*** Opening Supplied data ***
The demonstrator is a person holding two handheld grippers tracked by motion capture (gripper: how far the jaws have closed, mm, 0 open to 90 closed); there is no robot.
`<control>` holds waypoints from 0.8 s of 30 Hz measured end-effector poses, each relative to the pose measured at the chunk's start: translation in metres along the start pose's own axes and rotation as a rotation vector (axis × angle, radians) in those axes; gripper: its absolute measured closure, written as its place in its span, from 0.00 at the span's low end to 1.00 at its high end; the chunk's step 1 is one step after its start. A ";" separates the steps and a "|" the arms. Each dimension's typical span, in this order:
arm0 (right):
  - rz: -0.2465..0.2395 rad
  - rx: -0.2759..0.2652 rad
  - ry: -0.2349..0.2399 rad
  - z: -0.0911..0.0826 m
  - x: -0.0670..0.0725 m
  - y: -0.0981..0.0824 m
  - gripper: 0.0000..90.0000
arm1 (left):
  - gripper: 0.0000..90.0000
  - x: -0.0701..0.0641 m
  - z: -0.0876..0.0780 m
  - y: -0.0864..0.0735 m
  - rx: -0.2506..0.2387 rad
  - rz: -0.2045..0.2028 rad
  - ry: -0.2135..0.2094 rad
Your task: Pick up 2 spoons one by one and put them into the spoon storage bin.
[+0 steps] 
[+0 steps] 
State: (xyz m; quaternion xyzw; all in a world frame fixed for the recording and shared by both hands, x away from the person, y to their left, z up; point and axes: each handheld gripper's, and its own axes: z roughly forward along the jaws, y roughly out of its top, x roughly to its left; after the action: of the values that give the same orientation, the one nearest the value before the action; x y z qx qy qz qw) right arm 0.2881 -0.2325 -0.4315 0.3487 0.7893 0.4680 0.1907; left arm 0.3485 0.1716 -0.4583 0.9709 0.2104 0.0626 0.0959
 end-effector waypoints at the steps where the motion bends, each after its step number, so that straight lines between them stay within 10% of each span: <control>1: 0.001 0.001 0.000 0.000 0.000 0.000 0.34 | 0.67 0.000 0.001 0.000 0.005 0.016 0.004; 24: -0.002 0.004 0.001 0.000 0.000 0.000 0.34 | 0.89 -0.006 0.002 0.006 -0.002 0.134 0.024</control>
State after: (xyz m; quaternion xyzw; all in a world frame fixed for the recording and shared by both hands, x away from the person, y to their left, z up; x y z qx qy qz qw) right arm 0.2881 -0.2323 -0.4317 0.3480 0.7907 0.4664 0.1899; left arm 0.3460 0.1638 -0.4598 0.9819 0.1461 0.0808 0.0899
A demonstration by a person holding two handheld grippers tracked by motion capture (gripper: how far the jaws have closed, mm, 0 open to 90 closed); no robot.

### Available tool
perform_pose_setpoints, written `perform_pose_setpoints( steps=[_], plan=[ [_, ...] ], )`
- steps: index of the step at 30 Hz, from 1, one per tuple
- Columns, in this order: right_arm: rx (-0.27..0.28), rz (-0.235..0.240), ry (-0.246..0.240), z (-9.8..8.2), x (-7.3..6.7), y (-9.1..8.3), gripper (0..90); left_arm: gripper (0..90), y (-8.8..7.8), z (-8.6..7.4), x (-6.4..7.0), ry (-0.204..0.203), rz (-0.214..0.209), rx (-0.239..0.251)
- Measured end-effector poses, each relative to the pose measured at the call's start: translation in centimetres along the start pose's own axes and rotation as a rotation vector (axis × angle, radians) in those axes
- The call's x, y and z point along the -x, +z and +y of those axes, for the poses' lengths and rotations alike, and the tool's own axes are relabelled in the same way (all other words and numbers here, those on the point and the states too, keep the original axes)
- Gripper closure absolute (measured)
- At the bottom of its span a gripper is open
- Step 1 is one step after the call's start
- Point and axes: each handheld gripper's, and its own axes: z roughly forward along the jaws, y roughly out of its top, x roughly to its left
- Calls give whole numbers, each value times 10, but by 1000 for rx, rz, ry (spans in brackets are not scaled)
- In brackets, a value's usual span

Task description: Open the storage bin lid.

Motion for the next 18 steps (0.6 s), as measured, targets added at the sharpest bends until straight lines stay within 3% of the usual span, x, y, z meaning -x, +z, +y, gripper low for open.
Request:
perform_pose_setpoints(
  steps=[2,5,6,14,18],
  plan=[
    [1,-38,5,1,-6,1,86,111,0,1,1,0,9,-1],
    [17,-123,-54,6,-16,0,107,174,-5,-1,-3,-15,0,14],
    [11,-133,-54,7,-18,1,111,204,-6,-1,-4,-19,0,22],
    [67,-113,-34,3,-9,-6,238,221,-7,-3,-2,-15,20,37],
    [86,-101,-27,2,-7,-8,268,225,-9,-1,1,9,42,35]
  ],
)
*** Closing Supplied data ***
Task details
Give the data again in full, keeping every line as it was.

Written response
The demonstrator is a person holding two handheld grippers tracked by motion capture (gripper: how far the jaws have closed, mm, 0 open to 90 closed); there is no robot.
`<control>` holds waypoints from 0.8 s of 30 Hz measured end-effector poses, each relative to the pose measured at the chunk's start: translation in metres along the start pose's own axes and rotation as a rotation vector (axis × angle, radians) in those axes; gripper: its absolute measured closure, written as its place in its span, from 0.00 at the span's low end to 1.00 at its high end; the chunk's step 1 is one step after its start. A ";" separates the steps and a "|" the arms. Each dimension's typical span, in this order:
arm0 (right):
  - rz: -0.2465..0.2395 rad
  - rx: -0.2759..0.2652 rad
  - ry: -0.2349..0.2399 rad
  - z: -0.0911..0.0826 m
  - x: -0.0670..0.0725 m
  - y: -0.0981..0.0824 m
  - gripper: 0.0000..90.0000
arm1 (left):
  - gripper: 0.0000..90.0000
  - x: -0.0701..0.0641 m
  - z: -0.0876..0.0780 m
  - y: -0.0864..0.0735 m
  - rx: -0.2506..0.2387 rad
  - rz: -0.2045..0.2028 rad
  - ry: -0.2135..0.2094 rad
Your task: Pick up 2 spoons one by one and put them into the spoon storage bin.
[+0 steps] 
[+0 steps] 
State: (xyz m; quaternion xyzw; all in a world frame fixed for the recording and shared by both hands, x away from the person, y to their left, z up; point and axes: each handheld gripper's, and its own axes: z roughly forward along the jaws, y roughly out of its top, x roughly to its left; after the action: of the values that give the same orientation, the one nearest the value before the action; x y z qx qy qz qw) right arm 0.2881 -0.2325 -0.4315 0.3487 0.7893 0.4680 0.1907; left arm 0.3485 0.1716 -0.4583 0.9709 0.2104 0.0626 0.0959
 end-effector waypoints at the steps where the motion bends, each after its step number, so that straight lines between them stay within 10% of each span: <control>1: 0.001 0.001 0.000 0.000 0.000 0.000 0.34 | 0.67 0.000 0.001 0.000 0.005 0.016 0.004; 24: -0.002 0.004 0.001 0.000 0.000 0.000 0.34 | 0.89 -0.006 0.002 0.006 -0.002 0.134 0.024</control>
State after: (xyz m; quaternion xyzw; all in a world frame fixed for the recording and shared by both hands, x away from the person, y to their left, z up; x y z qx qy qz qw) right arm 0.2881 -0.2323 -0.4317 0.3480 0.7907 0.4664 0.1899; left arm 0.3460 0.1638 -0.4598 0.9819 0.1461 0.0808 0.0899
A demonstration by a person holding two handheld grippers tracked by motion capture (gripper: how far the jaws have closed, mm, 0 open to 90 closed); no robot.

### Available tool
perform_pose_setpoints, written `perform_pose_setpoints( steps=[_], plan=[ [_, ...] ], )`
- steps: index of the step at 30 Hz, from 1, one per tuple
- Columns, in this order: right_arm: rx (-0.27..0.28), rz (-0.235..0.240), ry (-0.246..0.240), z (-9.8..8.2), x (-7.3..6.7), y (-9.1..8.3), gripper (0..90); left_arm: gripper (0..90), y (-8.8..7.8), z (-8.6..7.4), x (-6.4..7.0), ry (-0.204..0.203), rz (-0.214..0.209), rx (-0.239..0.251)
- Measured end-effector poses, each relative to the pose measured at the call's start: translation in centimetres along the start pose's own axes and rotation as a rotation vector (axis × angle, radians) in those axes
- The call's x, y and z point along the -x, +z and +y of those axes, for the poses' lengths and rotations alike, and the tool's own axes are relabelled in the same way (all other words and numbers here, those on the point and the states too, keep the original axes)
- Gripper closure absolute (measured)
- At the bottom of its span a gripper is open
- Step 1 is one step after the call's start
- Point and axes: each handheld gripper's, and its own axes: z roughly forward along the jaws, y roughly out of its top, x roughly to its left
- Calls give whole numbers, each value times 10, but by 1000 for rx, rz, ry (spans in brackets are not scaled)
- In brackets, a value's usual span

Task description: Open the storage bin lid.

Motion for the next 18 steps (0.6 s), as measured, targets added at the sharpest bends until straight lines stay within 3% of the usual span, x, y, z meaning -x, +z, +y, gripper low for open.
Request:
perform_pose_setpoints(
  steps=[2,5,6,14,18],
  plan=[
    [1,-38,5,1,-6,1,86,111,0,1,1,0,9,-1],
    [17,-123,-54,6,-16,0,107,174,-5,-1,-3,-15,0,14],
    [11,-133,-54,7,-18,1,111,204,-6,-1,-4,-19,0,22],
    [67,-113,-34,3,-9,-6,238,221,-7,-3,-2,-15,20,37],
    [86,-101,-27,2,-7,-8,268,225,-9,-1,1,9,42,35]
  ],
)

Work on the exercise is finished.